● Task to complete: Copy out the first line of the listing and every line after it, exactly, until you have copied the line containing "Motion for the".

Start of Block

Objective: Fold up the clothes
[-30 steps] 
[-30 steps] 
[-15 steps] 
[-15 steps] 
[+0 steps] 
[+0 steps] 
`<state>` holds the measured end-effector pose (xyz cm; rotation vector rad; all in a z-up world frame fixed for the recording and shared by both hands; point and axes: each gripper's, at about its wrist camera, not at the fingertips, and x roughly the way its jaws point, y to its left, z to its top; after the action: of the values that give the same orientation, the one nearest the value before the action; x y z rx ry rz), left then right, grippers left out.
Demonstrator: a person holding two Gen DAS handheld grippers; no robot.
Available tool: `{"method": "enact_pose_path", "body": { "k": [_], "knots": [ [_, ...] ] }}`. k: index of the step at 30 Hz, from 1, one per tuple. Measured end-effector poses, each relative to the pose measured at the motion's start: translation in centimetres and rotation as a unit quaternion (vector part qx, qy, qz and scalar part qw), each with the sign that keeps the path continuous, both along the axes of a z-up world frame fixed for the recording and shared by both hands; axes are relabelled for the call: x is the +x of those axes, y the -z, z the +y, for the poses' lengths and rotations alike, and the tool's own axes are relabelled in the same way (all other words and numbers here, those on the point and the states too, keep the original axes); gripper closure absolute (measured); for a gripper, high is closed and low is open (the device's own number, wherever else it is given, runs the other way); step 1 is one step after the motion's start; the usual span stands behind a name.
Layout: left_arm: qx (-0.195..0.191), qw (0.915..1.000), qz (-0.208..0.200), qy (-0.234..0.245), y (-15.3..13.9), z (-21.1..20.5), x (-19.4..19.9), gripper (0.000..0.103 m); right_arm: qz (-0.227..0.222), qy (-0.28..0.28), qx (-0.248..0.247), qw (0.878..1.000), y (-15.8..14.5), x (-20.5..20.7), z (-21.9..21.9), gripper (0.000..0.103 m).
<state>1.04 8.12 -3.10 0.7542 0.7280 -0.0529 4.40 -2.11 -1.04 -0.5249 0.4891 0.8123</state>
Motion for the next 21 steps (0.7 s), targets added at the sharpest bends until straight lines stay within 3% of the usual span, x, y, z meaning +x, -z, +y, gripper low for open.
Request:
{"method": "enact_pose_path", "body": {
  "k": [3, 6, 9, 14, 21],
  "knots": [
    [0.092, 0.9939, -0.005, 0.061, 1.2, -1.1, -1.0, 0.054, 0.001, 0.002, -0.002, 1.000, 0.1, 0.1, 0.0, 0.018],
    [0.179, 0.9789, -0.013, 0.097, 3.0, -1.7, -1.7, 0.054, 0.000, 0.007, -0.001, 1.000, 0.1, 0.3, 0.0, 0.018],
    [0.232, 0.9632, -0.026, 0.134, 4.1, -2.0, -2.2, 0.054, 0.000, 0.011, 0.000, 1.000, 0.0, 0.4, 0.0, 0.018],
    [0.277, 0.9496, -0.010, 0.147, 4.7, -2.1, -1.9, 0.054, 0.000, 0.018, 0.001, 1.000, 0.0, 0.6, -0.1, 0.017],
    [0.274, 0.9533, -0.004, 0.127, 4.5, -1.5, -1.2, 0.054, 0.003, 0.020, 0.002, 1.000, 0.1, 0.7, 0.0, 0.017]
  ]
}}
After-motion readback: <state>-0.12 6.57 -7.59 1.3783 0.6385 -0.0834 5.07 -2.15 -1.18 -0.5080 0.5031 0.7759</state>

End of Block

● Result of the task:
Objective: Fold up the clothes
[-30 steps] 
[-30 steps] 
[-15 steps] 
[-15 steps] 
[+0 steps] 
[+0 steps] 
`<state>` holds the measured end-effector pose (xyz cm; rotation vector rad; all in a z-up world frame fixed for the recording and shared by both hands; point and axes: each gripper's, at about its wrist camera, not at the fingertips, and x roughly the way its jaws point, y to its left, z to its top; after the action: of the values that give the same orientation, the one nearest the value before the action; x y z rx ry rz), left then right, grippers left out.
Demonstrator: a person holding two Gen DAS handheld grippers; no robot.
Available tool: `{"method": "enact_pose_path", "body": { "k": [_], "knots": [ [_, ...] ] }}`. k: index of the step at 30 Hz, from 1, one per tuple. Measured end-effector poses, each relative to the pose measured at the motion's start: translation in centimetres and rotation as a unit quaternion (vector part qx, qy, qz and scalar part qw), each with the sign that keeps the path continuous, both along the axes of a z-up world frame fixed for the recording and shared by both hands; axes are relabelled for the call: x is the +x of those axes, y the -z, z the +y, for the poses' lengths and rotations alike, and the tool's own axes are relabelled in the same way (all other words and numbers here, those on the point and the states too, keep the original axes); gripper closure absolute (measured); for a gripper, high is closed and low is open (the device's own number, wherever else it is given, runs the other way); step 1 is one step after the motion's start; the usual span stands behind a name.
Layout: left_arm: qx (-0.195..0.191), qw (0.915..1.000), qz (-0.208..0.200), qy (-0.234..0.245), y (-15.3..13.9), z (-21.1..20.5), x (-19.4..19.9), gripper (0.000..0.103 m); right_arm: qz (-0.227..0.222), qy (-0.28..0.28), qx (-0.248..0.247), qw (0.878..1.000), y (-15.8..14.5), x (-20.5..20.7), z (-21.9..21.9), gripper (0.000..0.103 m).
<state>1.04 8.12 -3.10 0.7542 0.7280 -0.0529 4.40 -2.11 -1.04 -0.5249 0.4891 0.8123</state>
Motion for the next 21 steps (0.7 s), targets added at the sharpest bends until straight lines stay within 3% of the usual span, x, y, z meaning +x, -z, +y, gripper low for open.

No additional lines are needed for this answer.